- Directed by: Juan Piquer
- Screenplay by: Tonino Moi; Juan Piquer;
- Produced by: Dick Randall; Faruk Alatan;
- Starring: Michael Coby; Cameron Mitchell; Diana Plakow;
- Cinematography: Juan Marine
- Edited by: Pedro del Rey; George Akers;
- Music by: Gin Peguri; Juan Luis Izaguirre;
- Production company: Almena Films
- Distributed by: Filmayer S.A.
- Release date: 6 August 1979;
- Running time: 88 minutes
- Country: Spain
- Language: Spanish

= Supersonic Man =

Supersonic Man is a 1979 Spanish superhero film directed by Juan Piquer Simón, and starring Antonio Cantafora and Cameron Mitchell.

==Plot==
Kronos, a humanoid extraterrestrial (Richard Yesteran), has been sent to planet Earth in order to help humanity against its own threats. Settling in New York City, he becomes a superhero, Supersonic Man. He confronts nefarious Dr. Gulik (Cameron Mitchell) who plans to take over the world.

==Cast==
- Antonio Cantafora - Paul (credited as Michael Coby)
- Cameron Mitchell - Dr. Gulik (credited as Cameron Mitchel)
- Diana Polakov - Patricia Morgan
- Frank Braña - Peterson
- José María Caffarel - Professor Morgan (credited as John Caffarel)
- José Luis Ayestarán - Kronos / Supersonic (credited as Richard Yesteran)

==Release==
Supersonic Man was distributed in Spain by Filmayer S.A. on 6 August 1979. It sold 751,696 tickets on its Spanish release.
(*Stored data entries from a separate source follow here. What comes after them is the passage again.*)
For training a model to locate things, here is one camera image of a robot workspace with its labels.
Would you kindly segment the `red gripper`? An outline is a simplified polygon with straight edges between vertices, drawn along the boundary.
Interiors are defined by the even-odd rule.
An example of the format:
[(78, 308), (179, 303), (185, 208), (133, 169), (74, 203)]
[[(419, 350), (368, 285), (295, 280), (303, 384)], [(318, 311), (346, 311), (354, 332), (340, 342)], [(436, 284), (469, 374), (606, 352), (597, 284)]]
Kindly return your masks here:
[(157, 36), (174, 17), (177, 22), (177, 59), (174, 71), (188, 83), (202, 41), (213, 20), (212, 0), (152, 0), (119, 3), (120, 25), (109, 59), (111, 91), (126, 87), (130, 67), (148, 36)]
It was the last film seen on WFLD's version of Svengoolie (titled Son of Svengoolie) before it was cancelled in 1986.

==Reception==
From contemporary reviews, John Pym wrote in Monthly Film Bulletin that the film "is a cut-price digest of half-a-dozen money spinners, from the Bond movies to Star Wars."